We start by importing the necessary libraries and loading the MNIST dataset.
from torchvision import datasets
from torchvision.transforms import ToTensor
import warnings
warnings.filterwarnings("ignore", category=UserWarning)
train_data = datasets.MNIST(
root='data',
train=True,
transform=ToTensor(),
download=True
)
test_data = datasets.MNIST(
root='data',
train=False,
transform=ToTensor(),
download=True
)
Let's analyze and explore the training and testing datasets:
- Dataset: MNIST
- Number of datapoints: 60,000
- Root location: data
- Split: Train
- Transform: ToTensor()
- Dataset: MNIST
- Number of datapoints: 10,000
- Root location: data
- Split: Test
- Transform: ToTensor()
We also check the shape and size of the dataset:
train_data.data.shape # torch.Size([60000, 28, 28])

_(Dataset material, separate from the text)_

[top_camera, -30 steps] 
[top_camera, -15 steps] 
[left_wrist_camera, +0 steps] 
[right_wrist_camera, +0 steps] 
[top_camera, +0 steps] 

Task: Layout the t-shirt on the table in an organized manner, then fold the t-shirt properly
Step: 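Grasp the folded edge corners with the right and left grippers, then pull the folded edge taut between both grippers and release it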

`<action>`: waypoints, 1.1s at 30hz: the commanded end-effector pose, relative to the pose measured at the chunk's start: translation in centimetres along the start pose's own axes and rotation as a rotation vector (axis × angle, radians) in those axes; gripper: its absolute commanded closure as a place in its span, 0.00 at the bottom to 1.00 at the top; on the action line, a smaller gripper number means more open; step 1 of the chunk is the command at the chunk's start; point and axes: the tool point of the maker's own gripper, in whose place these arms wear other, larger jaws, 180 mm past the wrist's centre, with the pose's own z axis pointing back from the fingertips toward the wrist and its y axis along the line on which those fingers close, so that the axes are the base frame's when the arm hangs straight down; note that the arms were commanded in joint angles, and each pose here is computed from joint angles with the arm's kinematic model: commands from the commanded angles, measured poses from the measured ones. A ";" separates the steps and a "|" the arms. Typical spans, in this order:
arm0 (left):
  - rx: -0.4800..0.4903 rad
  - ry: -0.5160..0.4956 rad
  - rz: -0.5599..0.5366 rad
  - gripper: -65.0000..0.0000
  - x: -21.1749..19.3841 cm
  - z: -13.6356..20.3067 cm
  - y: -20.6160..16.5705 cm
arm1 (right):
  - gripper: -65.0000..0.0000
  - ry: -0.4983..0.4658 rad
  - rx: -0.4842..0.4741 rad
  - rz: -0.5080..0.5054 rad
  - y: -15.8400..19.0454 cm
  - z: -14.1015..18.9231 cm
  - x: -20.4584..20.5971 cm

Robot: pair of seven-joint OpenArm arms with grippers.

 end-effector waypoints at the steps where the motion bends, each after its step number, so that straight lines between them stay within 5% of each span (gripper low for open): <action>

test_data.data.shape # torch.Size([10000, 28, 28])
train_data.targets.shape # torch.Size([60000])
We create data loaders for both training and testing data:
from torch.utils.data import DataLoader
loaders = {
'train': DataLoader(train_data, batch_size=100, shuffle=True, num_workers=1),
'test': DataLoader(test_data, batch_size=100, shuffle=True, num_workers=1)
}
We define a simple Convolutional Neural Network (CNN) model for handwritten digit recognition:
import torch.nn as nn
import torch.nn.functional as F
import torch.optim as optim
class CNN(nn.Module):
def __init__(self):
super(CNN, self).__init()
self.conv1 = nn.Conv2d(1, 10, kernel_size=5)
self.conv2 = nn.Conv2d(10, 20, kernel_size=5)
self.conv2_drop = nn.Dropout2d()
self.fc1 = nn.Linear(320, 50)
self fc2 = nn.Linear(50, 10)
def forward(self, x):
x = F.relu(F.max_pool2d(self.conv1(x), 2))
x = F.relu(F.max_pool2d(self.conv2_drop(self.conv2(x)), 2))
x = x.view(-1, 320)
x = F.relu(self.fc1(x))
x = F.dropout(x, training=self.training)
x = self.fc2(x)
return F.softmax(x)
We check if CUDA is available and move the model to the GPU if it is:
import torch
device = torch.device('cuda' if torch.cuda.is_available() else 'cpu')
model = CNN().to(device)
optimizer = optim.Adam(model.parameters(), lr=0.001)
loss_fn = nn.CrossEntropyLoss()
We define the training loop for the dataset:
def train(epoch):
model.train()
for batch_idx, (data, target) in enumerate(loaders['train']):
data, target = data.to(device), target.to(device)
optimizer.zero_grad()
output = model(data)
loss = loss_fn(output, target)
loss.backward()
optimizer.step()
if batch_idx % 20 == 0:
print(f"Train Epoch: {epoch} [{batch_idx * len(data)} / {len(loaders['train'].dataset)} ({100 * batch_idx / len(loaders['train']):0f}%)]\t{loss.item():.6f}")
We define the testing loop for the dataset:
def test():
model.eval()
test_loss = 0
correct = 0
with torch.no_grad():
for data, target in loaders['test']:
data, target = data.to(device), target.to(device)
output = model(data)
test_loss += loss_fn(output, target).item()
pred = output.argmax(dim=1, keepdim=True)
correct += pred.eq(target.view_as(pred)).sum().item()
test_loss /= len(loaders['test'].dataset)
print(f"\nTest set: Average loss: {test_loss: 0.4f}, Accuracy {correct}/{len(loaders['test'].dataset)} ({100 * correct / len(loaders['test'].dataset):.0f}%\n")
We train and test the model for a specified number of epochs:
for epoch in range(1, 10):
train(epoch)
test()
This is a simple example of how to perform handwritten digit recognition using PyTorch. You can further optimize the model and hyperparameters for better performance, and you can also explore more advanced deep learning models for this task.